September 21, 2022 8:58 am
By Ellen Powell, DOF Conservation Education Coordinator
Plants are endlessly fascinating. Not only do they make their own food out of water, air, and light, but some lead exciting lives that put James Bond to shame. Theirs is a world of hostile takeovers, pollination trickery, chemical warfare, and ingenious travel methods.
I may have a minor obsession with how seeds move from place to place, given that this is my third post dealing with the subject. (See Hitchhiking Seeds and The Ant-Plant Connection.) Today’s featured seed travel mode is forcible expulsion, otherwise known as ballistochory, or explosive dehiscence.
For a plant, ejecting seeds is a good way to make sure that offspring are not directly competing with the parent plant. In seed-shooting plants, mechanical tension builds within the fruits as the seeds mature. In some species, water pressure builds this tension, while in others, the fibers pull against each other as pods dry. Some plants project their seeds only a few feet, while others send them flying much farther. The tropical sandbox tree is nicknamed “dynamite tree” for its loudly exploding pods that shoot seeds more than 100 feet, at 150 miles per hour!
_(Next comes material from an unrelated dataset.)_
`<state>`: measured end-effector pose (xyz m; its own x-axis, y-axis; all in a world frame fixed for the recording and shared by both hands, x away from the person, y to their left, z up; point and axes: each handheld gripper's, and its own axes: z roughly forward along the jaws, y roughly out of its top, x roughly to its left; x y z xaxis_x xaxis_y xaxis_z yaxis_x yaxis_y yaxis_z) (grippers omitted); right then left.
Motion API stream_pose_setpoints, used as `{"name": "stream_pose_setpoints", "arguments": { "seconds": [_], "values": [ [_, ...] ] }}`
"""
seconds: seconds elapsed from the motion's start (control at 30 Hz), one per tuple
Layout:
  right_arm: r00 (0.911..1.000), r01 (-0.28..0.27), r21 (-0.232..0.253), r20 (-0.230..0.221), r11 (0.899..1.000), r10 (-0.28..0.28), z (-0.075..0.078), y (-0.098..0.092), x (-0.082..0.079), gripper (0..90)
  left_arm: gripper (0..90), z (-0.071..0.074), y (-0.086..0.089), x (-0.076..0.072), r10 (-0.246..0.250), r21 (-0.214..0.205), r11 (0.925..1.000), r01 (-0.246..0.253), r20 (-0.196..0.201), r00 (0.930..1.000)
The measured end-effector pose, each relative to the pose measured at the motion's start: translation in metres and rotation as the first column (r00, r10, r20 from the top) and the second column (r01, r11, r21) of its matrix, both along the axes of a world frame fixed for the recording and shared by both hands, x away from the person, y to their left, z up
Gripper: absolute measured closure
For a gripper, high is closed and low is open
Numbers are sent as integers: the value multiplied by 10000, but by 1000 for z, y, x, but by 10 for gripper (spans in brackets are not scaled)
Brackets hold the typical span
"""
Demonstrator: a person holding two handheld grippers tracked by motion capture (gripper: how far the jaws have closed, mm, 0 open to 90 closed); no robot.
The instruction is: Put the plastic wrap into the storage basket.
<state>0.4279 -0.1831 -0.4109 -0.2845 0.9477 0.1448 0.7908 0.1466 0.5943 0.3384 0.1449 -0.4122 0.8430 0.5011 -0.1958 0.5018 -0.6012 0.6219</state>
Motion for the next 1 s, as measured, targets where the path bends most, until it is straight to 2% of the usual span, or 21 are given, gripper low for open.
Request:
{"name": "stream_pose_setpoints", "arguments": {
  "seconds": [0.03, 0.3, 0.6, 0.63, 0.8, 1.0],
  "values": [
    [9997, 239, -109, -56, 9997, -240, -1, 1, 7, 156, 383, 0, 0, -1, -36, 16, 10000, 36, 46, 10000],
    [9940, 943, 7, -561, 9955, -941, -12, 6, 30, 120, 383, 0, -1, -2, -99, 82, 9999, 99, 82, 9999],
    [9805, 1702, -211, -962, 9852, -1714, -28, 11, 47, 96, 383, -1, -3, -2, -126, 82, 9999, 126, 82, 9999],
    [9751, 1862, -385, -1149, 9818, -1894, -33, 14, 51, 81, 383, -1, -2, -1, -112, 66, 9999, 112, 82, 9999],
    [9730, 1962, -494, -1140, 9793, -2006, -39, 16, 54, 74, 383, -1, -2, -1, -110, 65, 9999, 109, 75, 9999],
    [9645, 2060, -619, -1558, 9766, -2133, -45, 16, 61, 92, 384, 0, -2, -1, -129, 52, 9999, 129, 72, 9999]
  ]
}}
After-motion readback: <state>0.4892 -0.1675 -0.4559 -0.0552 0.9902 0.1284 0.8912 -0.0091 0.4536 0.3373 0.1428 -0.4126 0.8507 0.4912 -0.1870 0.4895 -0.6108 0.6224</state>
Fortunately, our local ballistochores aren’t that hazardous. If you’ve ever walked through a mass of chickweed in spring, you might have heard and felt the tiny seeds popping around your ankles. Below are some other common seed shooters you might encounter in your yard or local woodland.
The exploding seed pods of our native jewelweeds (Impatiens species) have earned them the nickname “touch-me-nots.”
Witch hazel (Hammamelis virginiana) is a small tree or large shrub of woodland understories. It not only has the unusual habit of blooming as late as November, but it can launch its seeds 30 feet or more.
Wood-sorrels (Oxalis species) are common lawn weeds. You might also know them as sourgrass, so named for the tangy, edible leaves. (The leaves may remind you of clover, but the plants are not related.)
Jumpseed (Persicaria virginiana) waves its wandlike flowering stems from the edges of woodland trails this time of year. Brushing past them in the fall will result in the ejection of tiny seeds.
As you may have read in a previous post, violet seeds are transported by ants. But as extra insurance, violets first flick their seeds away. To see it happen in slow motion, check out this video from The Smithsonian Channel. Want to see ballistochory in real life? Jewelweed (especially the orange variety) is common throughout Virginia in moist, partly shady areas such as streamsides, and wood-sorrel is probably growing in your yard right now.
Studying seed dispersal is a fun outdoor activity for kids. Project Learning Tree® offers a free, downloadable activity called Have Seeds, Will Travel. Late summer and early fall are perfect times to take the whole family out to seek – and maybe dodge – some seeds!